Regal Rexnord Corp. agreed to sell its industrial motors and generators business to Brazilian machinery company WEG SA for $400 million. Regal Rexnord had announced a strategic review of the operations in November, about a month after announcing the $5 billion acquisition of Altra Industrial Motion Corp. The motors and generators business makes up the bulk of Regal Rexnord's Industrial Systems division, which has lower margins than its other key units. Proceeds from the sale to WEG will be used to pay down debt accumulated for the Altra acquisition. 

Allegiant Travel Co., the parent company of the low-cost airline is bringing back founder Maury Gallagher to be its CEO after John Redmond resigned just more than a year into the job. While the departure of Redmond was more sudden than expected, his resignation is because of personal reasons and not because of issues related to the construction of Allegiant's much-delayed Sunseeker resort in Florida, President Greg Anderson told Bloomberg News in an interview. Allegiant in August warned that lingering setbacks related to Hurricane Ian in 2022, seasonal weather issues and construction worker shortages would push out the opening of Sunseeker to later in the fourth quarter. It had previously targeted mid-October. The shake-up at Allegiant comes amid a deepening slowdown in the domestic travel market. Separately this week, JetBlue Airways Corp. said third-quarter revenue would likely be at the low end of its guidance range amid air-traffic control and weather disruptions and weaker short-term leisure booking activity in September than previously expected. 

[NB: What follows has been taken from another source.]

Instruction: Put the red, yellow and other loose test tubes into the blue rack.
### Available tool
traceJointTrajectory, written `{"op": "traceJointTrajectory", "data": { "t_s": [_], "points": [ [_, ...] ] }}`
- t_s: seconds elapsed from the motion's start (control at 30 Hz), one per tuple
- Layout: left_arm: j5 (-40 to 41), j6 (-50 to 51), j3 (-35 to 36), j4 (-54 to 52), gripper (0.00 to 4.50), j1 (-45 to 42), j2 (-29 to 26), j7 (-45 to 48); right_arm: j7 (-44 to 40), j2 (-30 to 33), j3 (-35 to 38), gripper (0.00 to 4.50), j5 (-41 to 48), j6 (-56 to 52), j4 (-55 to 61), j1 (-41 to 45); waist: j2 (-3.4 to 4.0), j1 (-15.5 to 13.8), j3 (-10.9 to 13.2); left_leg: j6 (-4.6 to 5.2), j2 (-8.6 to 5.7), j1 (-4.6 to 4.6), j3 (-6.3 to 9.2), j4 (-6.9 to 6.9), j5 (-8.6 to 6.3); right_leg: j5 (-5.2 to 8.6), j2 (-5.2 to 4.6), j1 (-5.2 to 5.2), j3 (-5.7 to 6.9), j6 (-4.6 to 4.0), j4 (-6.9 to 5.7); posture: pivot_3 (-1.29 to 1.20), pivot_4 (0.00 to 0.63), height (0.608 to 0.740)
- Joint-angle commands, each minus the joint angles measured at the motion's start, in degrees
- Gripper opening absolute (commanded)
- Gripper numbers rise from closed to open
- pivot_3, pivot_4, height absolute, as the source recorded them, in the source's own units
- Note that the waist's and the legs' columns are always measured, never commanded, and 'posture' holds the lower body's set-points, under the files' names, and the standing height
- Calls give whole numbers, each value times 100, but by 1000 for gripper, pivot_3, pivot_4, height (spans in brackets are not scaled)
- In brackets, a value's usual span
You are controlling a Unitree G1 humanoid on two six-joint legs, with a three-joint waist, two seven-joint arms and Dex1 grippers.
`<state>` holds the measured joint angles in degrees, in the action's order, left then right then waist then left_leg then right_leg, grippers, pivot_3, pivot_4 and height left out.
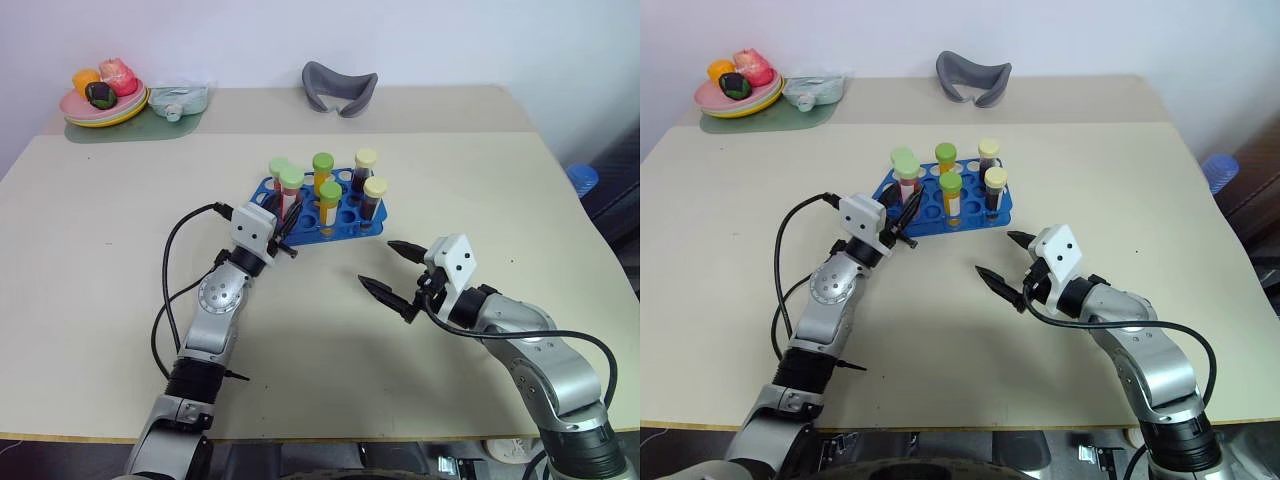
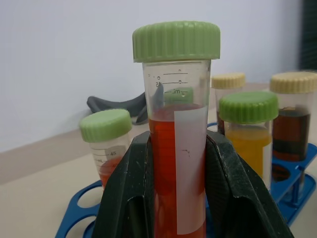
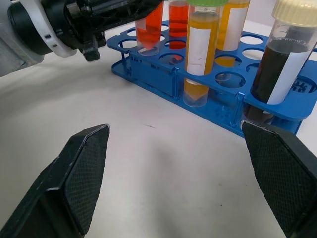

TAP SA, Portugal's state-owned airline, is officially up for sale. The government is aiming to sell at least 51% of TAP, with as much as a 5% equity position expected to be carved out for airline employees, Finance Minister Fernando Medina said this week after the Cabinet approved the privatization process. Air France-KLM, Deutsche Lufthansa AG and IAG SA, the parent company of British Airways and Iberia, have already publicly expressed interest in buying TAP and continuing to consolidate their already dominant positions in the European market.